Suppose we are working on a bounded interval $[a,b]$ with Sturm-Liouville operator $L$ given by $$ Lf = \frac{1}{w(x)}\left[-\frac{d}{dx}\left(p(x)\frac{df}{dx}\right)+q(x)f\right]. $$
How can I prove that the eigenvalues of the operator can be ordered as an increasing sequence such that : $\lambda_0 < \lambda_1 < \lambda_2... < \lambda_n < ... \to + \infty$
On
The problem needs to be a regular problem on $[a,b]$; otherwise what you say may not be true at all. If the problem is regular, and if you have endpoint conditions $$ \cos\alpha f(a)+\sin\alpha f'(a) = 0 \\ \cos\beta f(b)+\sin\beta f'(b) = 0, $$ then you basically get what you want. One way to argue is by looking at the classical solutions of the Sturm-Liouville equation $Lf=\lambda f$ with endpoint conditions $$ f(a) = -\sin\alpha,\;\;\; f'(a)=\cos\alpha. $$ Then $f(x,\lambda)$ and $f'(x,\lambda)$ will depend holomorphically on $\lambda$, which means that the solutions where $\cos\beta f(b,\lambda)+\sin\beta f'(b,\lambda)=0$ will correspond to the zeroes of a holomorphic function of $\lambda$. Then some simple estimates of $\langle Lf,f\rangle$ will show that this form is bounded below, and, therefore, the eigenvalues are bounded below. Knowing that the eigenvalues are the zeros of a power series in $\lambda$ that is not identically $0$ tells you that the set of eigenvalues do not cluster and, therefore, can be ordered.

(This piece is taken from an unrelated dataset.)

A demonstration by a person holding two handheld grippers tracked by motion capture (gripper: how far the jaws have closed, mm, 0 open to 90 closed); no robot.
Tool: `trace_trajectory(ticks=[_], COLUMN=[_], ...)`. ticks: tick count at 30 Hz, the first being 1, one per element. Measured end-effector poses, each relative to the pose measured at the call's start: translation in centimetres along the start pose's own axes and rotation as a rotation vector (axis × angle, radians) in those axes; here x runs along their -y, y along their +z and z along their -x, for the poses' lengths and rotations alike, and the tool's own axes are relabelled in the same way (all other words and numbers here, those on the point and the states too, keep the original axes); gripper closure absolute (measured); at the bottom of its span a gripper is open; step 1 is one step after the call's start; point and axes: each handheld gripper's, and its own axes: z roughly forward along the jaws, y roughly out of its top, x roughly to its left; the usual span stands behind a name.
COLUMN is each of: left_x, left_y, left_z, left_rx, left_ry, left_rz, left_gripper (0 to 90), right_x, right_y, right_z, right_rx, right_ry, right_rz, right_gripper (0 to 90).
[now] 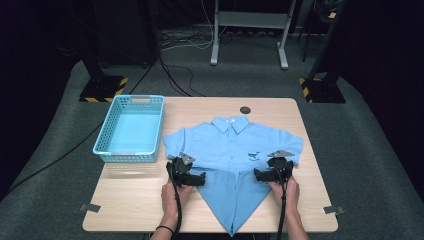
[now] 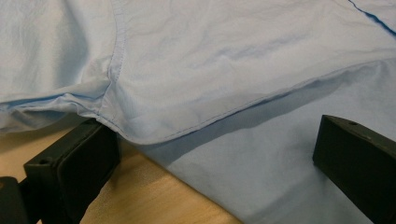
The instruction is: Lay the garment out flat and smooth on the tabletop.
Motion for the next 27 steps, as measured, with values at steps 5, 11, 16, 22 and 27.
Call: trace_trajectory(ticks=[5,11,16,22,27], left_x=[0.0,0.0,0.0,0.0,0.0], left_y=[0.0,0.0,0.0,0.0,0.0], left_z=[0.0,0.0,0.0,0.0,0.0], left_rx=[0.002,0.002,0.002,0.002,0.002], left_ry=[0.002,0.003,0.003,0.003,0.003], left_rz=[0.001,0.001,0.000,0.000,0.001], left_gripper=[0.0,0.0,0.0,0.0,0.0], right_x=[0.3,-0.3,-0.8,-0.7,-0.6], right_y=[-1.8,-2.4,-1.1,-0.5,-0.7], right_z=[-0.2,-4.2,-7.4,-7.9,-8.1], right_rx=[-0.058,-0.123,-0.122,-0.072,-0.046], right_ry=[0.086,0.026,-0.034,-0.046,-0.043], right_rz=[0.072,0.055,-0.028,-0.053,-0.037], right_gripper=[3.0,5.2,9.3,16.3,27.7])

What's your knowledge in basic Functional Analysis? If enough, note that it is consequence of the spectral theorem for compact operators (having in mind that eigenvalues for Sturm-Liouville-type operators are not defined in the classical way, but inversed).
See https://en.wikipedia.org/wiki/Compact_operator_on_Hilbert_space#Spectral_theorem.